Data records:

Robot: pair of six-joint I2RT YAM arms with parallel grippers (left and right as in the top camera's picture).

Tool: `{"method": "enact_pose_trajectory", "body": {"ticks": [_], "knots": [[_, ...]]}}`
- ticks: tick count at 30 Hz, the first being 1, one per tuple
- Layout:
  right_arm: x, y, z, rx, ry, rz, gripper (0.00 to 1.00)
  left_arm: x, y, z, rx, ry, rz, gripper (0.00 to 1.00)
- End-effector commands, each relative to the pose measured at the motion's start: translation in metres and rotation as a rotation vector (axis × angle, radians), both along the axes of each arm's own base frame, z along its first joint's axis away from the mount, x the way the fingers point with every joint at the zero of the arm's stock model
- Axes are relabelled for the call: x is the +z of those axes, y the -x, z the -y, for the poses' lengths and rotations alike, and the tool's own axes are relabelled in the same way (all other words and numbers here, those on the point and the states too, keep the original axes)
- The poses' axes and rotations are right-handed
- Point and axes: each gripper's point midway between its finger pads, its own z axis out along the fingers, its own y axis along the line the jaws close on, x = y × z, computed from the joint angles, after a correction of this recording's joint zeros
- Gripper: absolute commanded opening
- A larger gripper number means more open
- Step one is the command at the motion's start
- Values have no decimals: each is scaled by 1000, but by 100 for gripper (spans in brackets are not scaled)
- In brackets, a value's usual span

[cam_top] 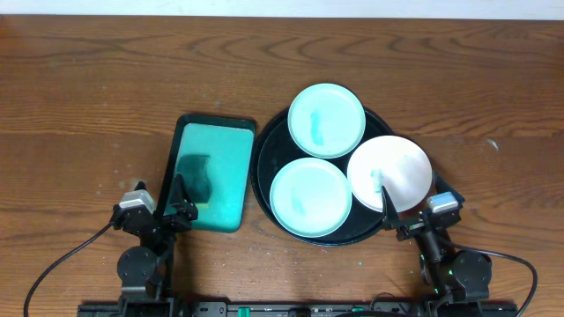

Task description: Clean dirty plates on tray and stack at the side

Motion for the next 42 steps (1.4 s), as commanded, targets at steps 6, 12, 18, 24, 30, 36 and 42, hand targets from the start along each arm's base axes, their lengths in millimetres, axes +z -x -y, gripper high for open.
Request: {"method": "enact_pose_trajectory", "body": {"ticks": [6,12,18,24,30,36,42], "knots": [[47,16,-28,179,-115,59,99,29,4,36,-203,112,61,81],[103,12,-29,181,-95,-5,99,79,4,28,-153,114,10,81],[123,-17,-46,246,-107,-419,99,97,-9,28,-127,140,-391,81],[110,-44,-60,307,-113,-739,99,103,-16,28,-106,158,-688,81],[77,-56,-82,415,-203,-934,99,90,-20,40,-160,200,-806,81],[-10,-29,-83,261,-47,-1262,75,86,-13,63,-284,276,-849,81],[-95,13,-90,116,118,-1496,49,87,-16,60,-267,264,-840,81]]}}
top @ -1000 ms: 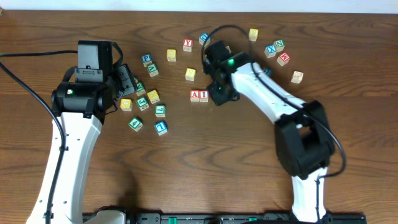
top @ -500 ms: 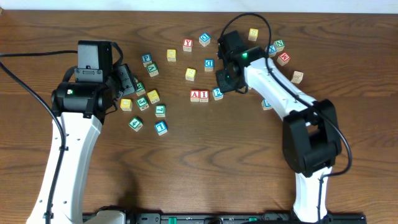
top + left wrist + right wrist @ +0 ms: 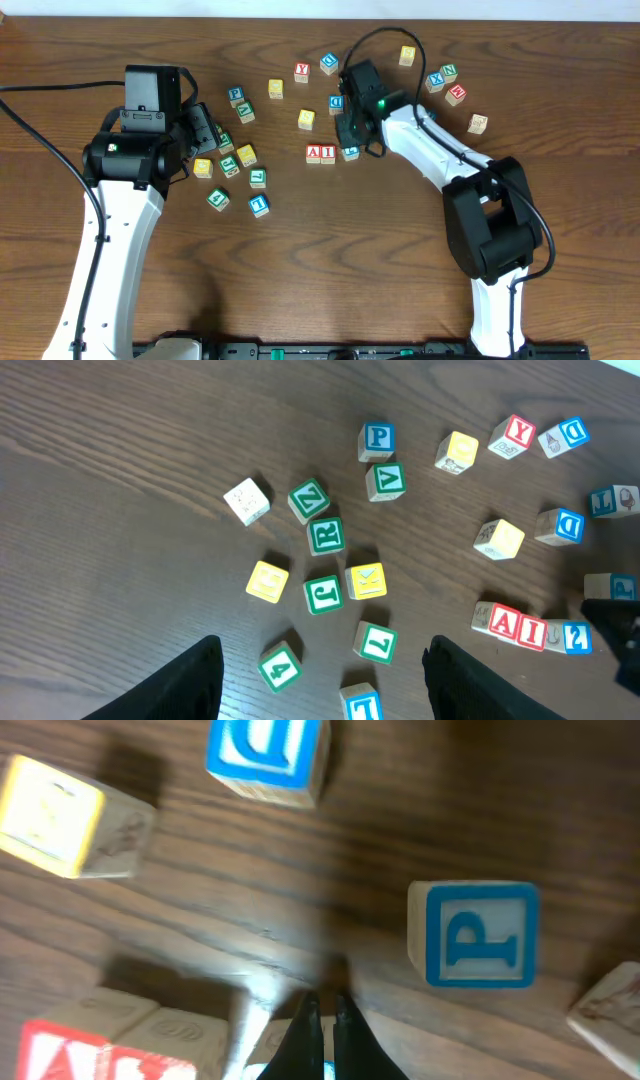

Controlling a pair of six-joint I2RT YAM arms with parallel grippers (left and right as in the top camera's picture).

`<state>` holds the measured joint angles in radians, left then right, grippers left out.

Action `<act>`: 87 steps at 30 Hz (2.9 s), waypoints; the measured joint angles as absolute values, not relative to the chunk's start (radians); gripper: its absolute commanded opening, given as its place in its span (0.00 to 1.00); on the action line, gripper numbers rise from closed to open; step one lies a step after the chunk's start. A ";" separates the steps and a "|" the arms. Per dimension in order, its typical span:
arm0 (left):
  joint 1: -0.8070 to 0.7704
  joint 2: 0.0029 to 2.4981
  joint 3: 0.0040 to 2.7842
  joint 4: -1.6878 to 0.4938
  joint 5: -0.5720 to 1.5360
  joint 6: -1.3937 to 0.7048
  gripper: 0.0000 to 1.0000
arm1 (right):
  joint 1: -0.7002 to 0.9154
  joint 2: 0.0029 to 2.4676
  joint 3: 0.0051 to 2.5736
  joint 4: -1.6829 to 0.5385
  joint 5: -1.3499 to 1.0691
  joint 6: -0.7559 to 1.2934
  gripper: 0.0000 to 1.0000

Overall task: Spell out AI2
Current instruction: 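Nudge the '2' block flush against the right side of 'I', then raise the right gripper away from the aligned blocks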

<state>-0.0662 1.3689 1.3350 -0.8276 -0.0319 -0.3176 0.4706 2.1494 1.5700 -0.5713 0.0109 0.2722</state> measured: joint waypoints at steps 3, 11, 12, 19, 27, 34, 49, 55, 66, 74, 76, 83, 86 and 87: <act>-0.066 1.369 1.335 -0.828 -0.032 -0.318 0.63 | 0.471 2.150 1.533 -0.556 0.010 0.284 0.01; -0.066 1.369 1.335 -0.828 -0.032 -0.318 0.64 | 0.471 2.150 1.528 -0.529 0.010 0.294 0.01; -0.066 1.369 1.335 -0.828 -0.032 -0.318 0.64 | 0.470 2.150 1.528 -0.525 0.010 0.296 0.01; -0.066 1.369 1.335 -0.828 -0.032 -0.318 0.64 | 0.455 2.140 1.529 -0.556 -0.004 0.297 0.01; -0.066 1.369 1.335 -0.828 -0.032 -0.318 0.64 | 0.424 2.021 1.535 -0.725 -0.033 0.356 0.01; -0.066 1.369 1.335 -0.828 -0.032 -0.318 0.64 | 0.430 2.012 1.508 -0.792 -0.072 0.436 0.01; -0.066 1.369 1.335 -0.828 -0.032 -0.318 0.63 | 0.448 2.016 1.373 -0.622 -0.103 0.519 0.01; -0.066 1.369 1.335 -0.828 -0.032 -0.318 0.63 | 0.459 2.016 1.366 -0.590 -0.105 0.520 0.01; -0.066 1.369 1.335 -0.828 -0.032 -0.318 0.64 | 0.469 2.016 1.365 -0.553 -0.105 0.523 0.01; -0.066 1.369 1.335 -0.828 -0.032 -0.318 0.63 | 0.477 2.016 1.365 -0.530 -0.105 0.523 0.01; -0.066 1.369 1.335 -0.828 -0.032 -0.318 0.63 | 0.477 2.016 1.365 -0.526 -0.105 0.523 0.01; -0.066 1.369 1.335 -0.828 -0.032 -0.318 0.64 | 0.477 2.016 1.365 -0.514 -0.105 0.523 0.01; -0.066 1.369 1.335 -0.828 -0.032 -0.318 0.63 | 0.477 2.016 1.365 -0.509 -0.105 0.523 0.01; -0.066 1.369 1.335 -0.828 -0.032 -0.318 0.64 | 0.477 2.016 1.365 -0.507 -0.105 0.522 0.01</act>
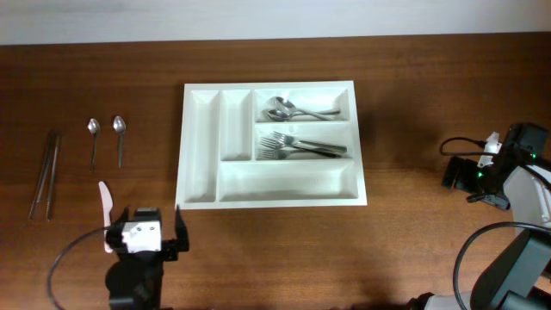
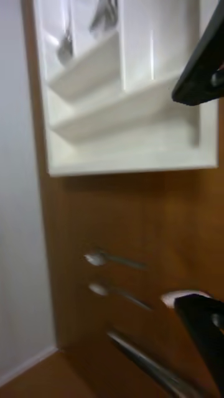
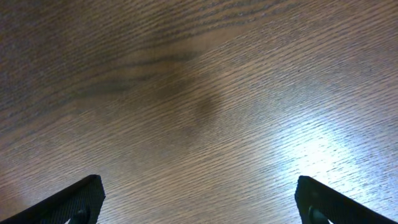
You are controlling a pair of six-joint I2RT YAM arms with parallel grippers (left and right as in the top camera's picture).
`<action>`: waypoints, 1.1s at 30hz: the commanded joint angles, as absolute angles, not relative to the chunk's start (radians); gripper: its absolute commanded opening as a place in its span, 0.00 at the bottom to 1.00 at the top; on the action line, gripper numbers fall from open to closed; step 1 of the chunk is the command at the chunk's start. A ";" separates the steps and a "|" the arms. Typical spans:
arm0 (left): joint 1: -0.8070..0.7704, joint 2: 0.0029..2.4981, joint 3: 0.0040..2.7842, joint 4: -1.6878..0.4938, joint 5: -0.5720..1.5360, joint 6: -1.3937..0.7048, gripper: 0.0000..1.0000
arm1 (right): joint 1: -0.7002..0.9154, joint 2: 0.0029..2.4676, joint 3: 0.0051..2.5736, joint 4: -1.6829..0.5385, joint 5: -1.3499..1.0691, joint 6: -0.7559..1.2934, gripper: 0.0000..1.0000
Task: Pack container
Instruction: 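Move the left gripper left over the metal chopsticks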
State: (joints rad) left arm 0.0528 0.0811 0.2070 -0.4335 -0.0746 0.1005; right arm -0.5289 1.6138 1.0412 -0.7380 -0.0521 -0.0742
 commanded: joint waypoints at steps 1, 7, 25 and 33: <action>0.103 0.198 0.370 -0.463 -0.129 0.084 0.99 | -0.531 1.597 1.039 -0.736 -0.040 -0.062 0.99; 0.206 0.597 0.712 -0.677 -0.097 0.084 0.99 | -0.531 1.597 1.039 -0.736 -0.040 -0.062 0.99; 0.317 1.391 1.257 -1.019 -0.049 0.152 0.99 | -0.531 1.597 1.039 -0.736 -0.040 -0.062 0.99; 0.458 1.474 1.471 -1.065 -0.167 0.156 0.99 | -0.531 1.597 1.039 -0.736 -0.040 -0.062 0.99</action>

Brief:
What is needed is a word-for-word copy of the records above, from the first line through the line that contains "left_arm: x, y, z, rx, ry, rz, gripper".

Task solution:
Robot: pair of six-joint I2RT YAM arms with parallel grippers (left and right as in the top camera's picture).

Tool: `{"method": "enact_pose_trajectory", "body": {"ticks": [_], "knots": [[_, ...]]}}`
- ticks: tick count at 30 Hz, the first being 1, one per tuple
- Layout:
  right_arm: x, y, z, rx, ry, rz, gripper (0.00 to 1.00)
  left_arm: x, y, z, rx, ry, rz, gripper (0.00 to 1.00)

The output is now finished.